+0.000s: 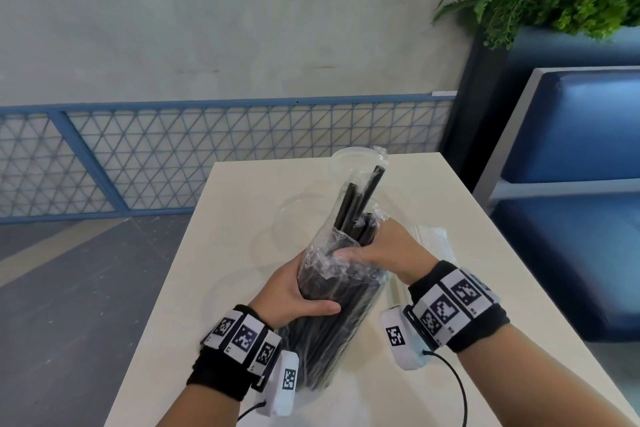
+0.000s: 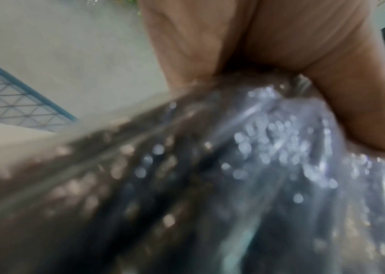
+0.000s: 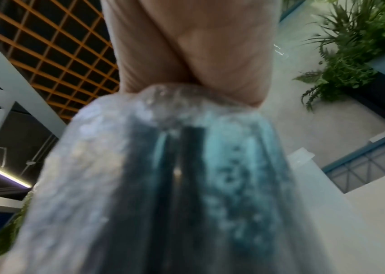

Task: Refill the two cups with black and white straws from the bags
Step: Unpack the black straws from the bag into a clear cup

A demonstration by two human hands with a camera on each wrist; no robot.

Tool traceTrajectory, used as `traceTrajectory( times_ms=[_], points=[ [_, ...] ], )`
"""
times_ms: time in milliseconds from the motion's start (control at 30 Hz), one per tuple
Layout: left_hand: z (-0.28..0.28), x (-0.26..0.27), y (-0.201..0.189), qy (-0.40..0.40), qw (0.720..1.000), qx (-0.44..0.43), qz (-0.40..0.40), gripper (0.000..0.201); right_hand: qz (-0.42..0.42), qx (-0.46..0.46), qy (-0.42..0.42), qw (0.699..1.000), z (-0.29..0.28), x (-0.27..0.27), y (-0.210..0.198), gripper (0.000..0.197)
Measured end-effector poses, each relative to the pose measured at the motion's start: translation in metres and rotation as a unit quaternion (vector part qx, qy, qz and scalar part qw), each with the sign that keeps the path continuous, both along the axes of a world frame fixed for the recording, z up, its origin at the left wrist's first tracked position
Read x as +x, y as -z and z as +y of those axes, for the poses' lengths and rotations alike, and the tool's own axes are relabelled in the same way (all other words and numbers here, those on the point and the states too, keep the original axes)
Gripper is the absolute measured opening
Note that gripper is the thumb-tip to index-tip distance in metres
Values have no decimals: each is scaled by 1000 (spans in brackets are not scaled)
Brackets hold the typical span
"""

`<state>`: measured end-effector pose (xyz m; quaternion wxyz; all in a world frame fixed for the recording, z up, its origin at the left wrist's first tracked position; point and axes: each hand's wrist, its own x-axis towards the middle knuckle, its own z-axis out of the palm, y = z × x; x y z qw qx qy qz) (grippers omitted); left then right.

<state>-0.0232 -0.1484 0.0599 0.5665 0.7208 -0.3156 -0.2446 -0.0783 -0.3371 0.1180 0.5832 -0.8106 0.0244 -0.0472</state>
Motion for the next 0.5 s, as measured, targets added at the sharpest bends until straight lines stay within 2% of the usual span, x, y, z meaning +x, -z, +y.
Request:
traceTrajectory(
  times_ms=[133, 267, 433, 500],
  points=[
    [0, 1, 5, -14, 1000, -4, 28, 73, -12, -38, 50, 998, -1, 5, 0, 33],
    [3, 3, 8, -26, 999, 0, 26, 72, -31, 16, 83, 996, -19, 12, -16, 30],
    [0, 1, 3, -17, 1000, -6, 19, 71, 23, 110, 10, 994, -2, 7, -14, 33],
    [-2, 1, 0, -7, 1000, -3, 14, 71, 16, 136, 22, 990, 9, 7, -5, 33]
  ],
)
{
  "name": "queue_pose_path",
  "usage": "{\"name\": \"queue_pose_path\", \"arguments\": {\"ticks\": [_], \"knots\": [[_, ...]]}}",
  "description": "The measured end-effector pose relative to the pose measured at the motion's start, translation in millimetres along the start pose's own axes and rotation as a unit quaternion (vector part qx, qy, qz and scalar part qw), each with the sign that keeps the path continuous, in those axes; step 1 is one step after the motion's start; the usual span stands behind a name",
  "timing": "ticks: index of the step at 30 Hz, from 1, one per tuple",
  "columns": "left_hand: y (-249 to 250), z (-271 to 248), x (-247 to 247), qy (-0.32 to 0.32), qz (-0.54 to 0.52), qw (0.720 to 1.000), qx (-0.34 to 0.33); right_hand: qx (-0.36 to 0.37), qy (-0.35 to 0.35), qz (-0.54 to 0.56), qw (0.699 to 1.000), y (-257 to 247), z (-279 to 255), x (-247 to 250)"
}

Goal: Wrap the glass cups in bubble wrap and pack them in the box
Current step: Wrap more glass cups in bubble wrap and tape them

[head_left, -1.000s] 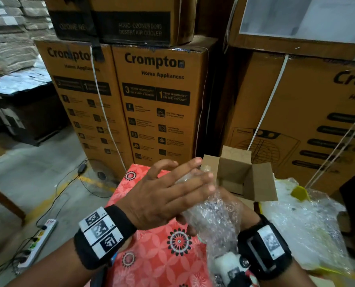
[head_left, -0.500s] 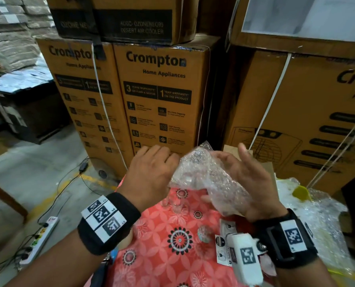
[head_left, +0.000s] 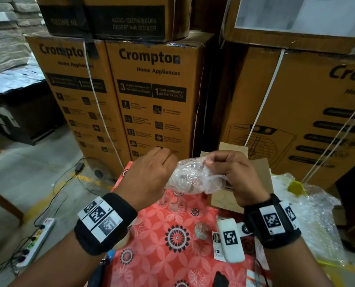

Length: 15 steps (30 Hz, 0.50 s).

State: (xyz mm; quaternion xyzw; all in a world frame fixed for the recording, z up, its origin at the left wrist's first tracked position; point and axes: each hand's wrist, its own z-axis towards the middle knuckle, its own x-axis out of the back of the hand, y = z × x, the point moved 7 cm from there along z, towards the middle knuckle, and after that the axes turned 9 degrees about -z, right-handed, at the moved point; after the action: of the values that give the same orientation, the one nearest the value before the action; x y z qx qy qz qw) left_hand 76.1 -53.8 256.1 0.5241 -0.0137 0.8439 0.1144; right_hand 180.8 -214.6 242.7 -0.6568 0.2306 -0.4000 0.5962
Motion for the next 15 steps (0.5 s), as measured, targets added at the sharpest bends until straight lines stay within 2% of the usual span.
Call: {"name": "queue_pose_path", "arguments": {"ticks": [2, 5, 6, 8, 11, 13, 15], "knots": [[0, -1, -1, -0.010, -0.007, 1.000, 0.007, -0.013, 0.025, -0.008, 1.000, 7, 2, 7], [-5, -5, -2, -0.016, -0.014, 0.999, 0.035, -0.022, 0.110, 0.058, 0.992, 9, 1, 30], [-9, -5, -1, -0.019, -0.012, 0.998, 0.052, -0.035, 0.110, 0.070, 0.991, 9, -2, 32], [-15, -6, 0, -0.024, -0.006, 0.996, 0.089, -0.075, 0.068, 0.060, 0.993, 9, -11, 24], [-19, -3, 0, -0.022, 0.002, 0.992, 0.122, -0.026, -0.008, -0.136, 0.990, -1, -33, 3], [-19, -3, 2, -0.015, -0.001, 0.992, 0.122, 0.009, 0.009, -0.198, 0.980, -2, -37, 3], [-17, -4, 5, -0.007, -0.011, 0.995, 0.100, 0.032, 0.048, -0.128, 0.990, 2, -29, 15]]}}
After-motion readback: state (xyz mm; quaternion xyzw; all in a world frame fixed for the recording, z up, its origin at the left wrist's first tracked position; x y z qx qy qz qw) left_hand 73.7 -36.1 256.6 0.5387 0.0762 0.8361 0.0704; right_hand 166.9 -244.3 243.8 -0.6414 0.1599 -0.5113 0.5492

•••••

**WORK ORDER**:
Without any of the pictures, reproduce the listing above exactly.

**ANSWER BOX**:
+0.000s: 
+0.000s: 
+0.000s: 

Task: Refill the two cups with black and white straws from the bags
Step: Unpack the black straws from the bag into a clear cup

A demonstration by two human hands with a camera on each wrist; no robot.

Tool traceTrajectory, used as `traceTrajectory( times_ms=[_], points=[ [_, ...] ], )`
"""
times_ms: time in milliseconds from the motion's start (control at 30 Hz), one per tuple
Layout: left_hand: z (-0.28..0.28), x (-0.26..0.27), y (-0.201..0.189), qy (-0.40..0.40), qw (0.720..1.000), qx (-0.44..0.43), qz (-0.40..0.40), gripper (0.000..0.201); right_hand: qz (-0.42..0.42), qx (-0.46..0.46), qy (-0.42..0.42), qw (0.699..1.000), z (-0.29..0.28), x (-0.27..0.27), y (-0.210..0.198), gripper (0.000..0.197)
Measured end-effector poses, each relative to the pose measured at the motion's start: translation in metres and rotation as a unit quaternion (vector part qx, qy, qz and scalar part qw), each with the sign that keeps the path continuous, both along the axes of a world frame fixed for the recording, z up, its origin at the left wrist's first tracked position
Read x as +x, y as -z and z as +y of those axes, for the poses' lengths and rotations alike, and the tool's own axes are relabelled in the same way (all other words and numbers here, those on the point and the states too, keep the original axes)
Gripper is the absolute measured opening
Note that gripper is the thumb-tip to index-tip distance in metres
Values have no decimals: each is scaled by 1000 (spans in brackets are not scaled)
Brackets hold the typical span
"""

`<state>`: measured end-effector pose (xyz m; quaternion wxyz; all in a world frame fixed for the recording, z up, its origin at the left wrist's first tracked position; point and axes: each hand's wrist, its own x-axis towards the middle knuckle, its own z-axis out of the palm, y = z × x; x y z qw qx qy qz) (grippers omitted); left then right.

<state>-0.0232 -0.1484 0.0599 0.5665 0.7208 -0.3156 -0.2446 -0.0783 -0.3371 0.1180 0.5832 -0.8106 0.0244 -0.0472</state>
Motion for the next 0.5 s, as measured, targets added at the sharpest bends until straight lines stay within 2% of the usual span, x, y, z meaning +x, -z, +y.
Request:
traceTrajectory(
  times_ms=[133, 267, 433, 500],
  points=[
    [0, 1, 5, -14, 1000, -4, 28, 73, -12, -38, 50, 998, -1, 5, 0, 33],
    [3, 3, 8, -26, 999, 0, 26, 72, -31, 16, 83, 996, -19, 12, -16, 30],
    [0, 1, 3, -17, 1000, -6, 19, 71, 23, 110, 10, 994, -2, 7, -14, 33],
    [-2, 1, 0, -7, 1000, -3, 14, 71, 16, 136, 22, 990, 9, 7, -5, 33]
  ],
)
{
  "name": "queue_pose_path",
  "usage": "{\"name\": \"queue_pose_path\", \"arguments\": {\"ticks\": [_], \"knots\": [[_, ...]]}}",
  "description": "The measured end-effector pose relative to the pose measured at the motion's start, translation in millimetres along the start pose's own axes and rotation as a unit quaternion (vector part qx, qy, qz and scalar part qw), each with the sign that keeps the path continuous, in those axes; step 1 is one step after the motion's start; the usual span stands behind a name",
  "timing": "ticks: index of the step at 30 Hz, from 1, one per tuple",
  "columns": "left_hand: y (-249 to 250), z (-271 to 248), x (-247 to 247), qy (-0.32 to 0.32), qz (-0.54 to 0.52), qw (0.720 to 1.000), qx (-0.34 to 0.33); right_hand: qx (-0.36 to 0.37), qy (-0.35 to 0.35), qz (-0.54 to 0.56), qw (0.699 to 1.000), y (-257 to 247), z (-279 to 255), x (-247 to 250)"
}

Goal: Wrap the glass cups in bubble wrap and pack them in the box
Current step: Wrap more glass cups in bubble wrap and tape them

[head_left, -1.000s] 
[head_left, -0.500s] 
[head_left, +0.000s] 

Length: 15 steps (30 Hz, 0.50 s).

State: (xyz mm; quaternion xyzw; all in a world frame fixed for the recording, z up, its origin at the left wrist's first tracked position; point and axes: each hand's wrist, its own z-axis towards the middle knuckle, its own x-axis out of the back of the hand, y = z × x, the point moved 7 cm from there along z, towards the middle knuckle, and after that the axes turned 9 degrees about -z, right-handed, at the moved point; after the action: of the values that give the same orientation, the one nearest the value before the action; x y z qx qy qz qw) left_hand 76.1 -53.8 256.1 0.5241 -0.0137 0.8439 0.1144; right_hand 180.8 -214.6 242.7 -0.6568 0.2306 -0.4000 0.5962
Motion for the next 15 steps (0.5 s), as measured, targets added at the sharpest bends until straight lines stay within 2% of the usual span.
Call: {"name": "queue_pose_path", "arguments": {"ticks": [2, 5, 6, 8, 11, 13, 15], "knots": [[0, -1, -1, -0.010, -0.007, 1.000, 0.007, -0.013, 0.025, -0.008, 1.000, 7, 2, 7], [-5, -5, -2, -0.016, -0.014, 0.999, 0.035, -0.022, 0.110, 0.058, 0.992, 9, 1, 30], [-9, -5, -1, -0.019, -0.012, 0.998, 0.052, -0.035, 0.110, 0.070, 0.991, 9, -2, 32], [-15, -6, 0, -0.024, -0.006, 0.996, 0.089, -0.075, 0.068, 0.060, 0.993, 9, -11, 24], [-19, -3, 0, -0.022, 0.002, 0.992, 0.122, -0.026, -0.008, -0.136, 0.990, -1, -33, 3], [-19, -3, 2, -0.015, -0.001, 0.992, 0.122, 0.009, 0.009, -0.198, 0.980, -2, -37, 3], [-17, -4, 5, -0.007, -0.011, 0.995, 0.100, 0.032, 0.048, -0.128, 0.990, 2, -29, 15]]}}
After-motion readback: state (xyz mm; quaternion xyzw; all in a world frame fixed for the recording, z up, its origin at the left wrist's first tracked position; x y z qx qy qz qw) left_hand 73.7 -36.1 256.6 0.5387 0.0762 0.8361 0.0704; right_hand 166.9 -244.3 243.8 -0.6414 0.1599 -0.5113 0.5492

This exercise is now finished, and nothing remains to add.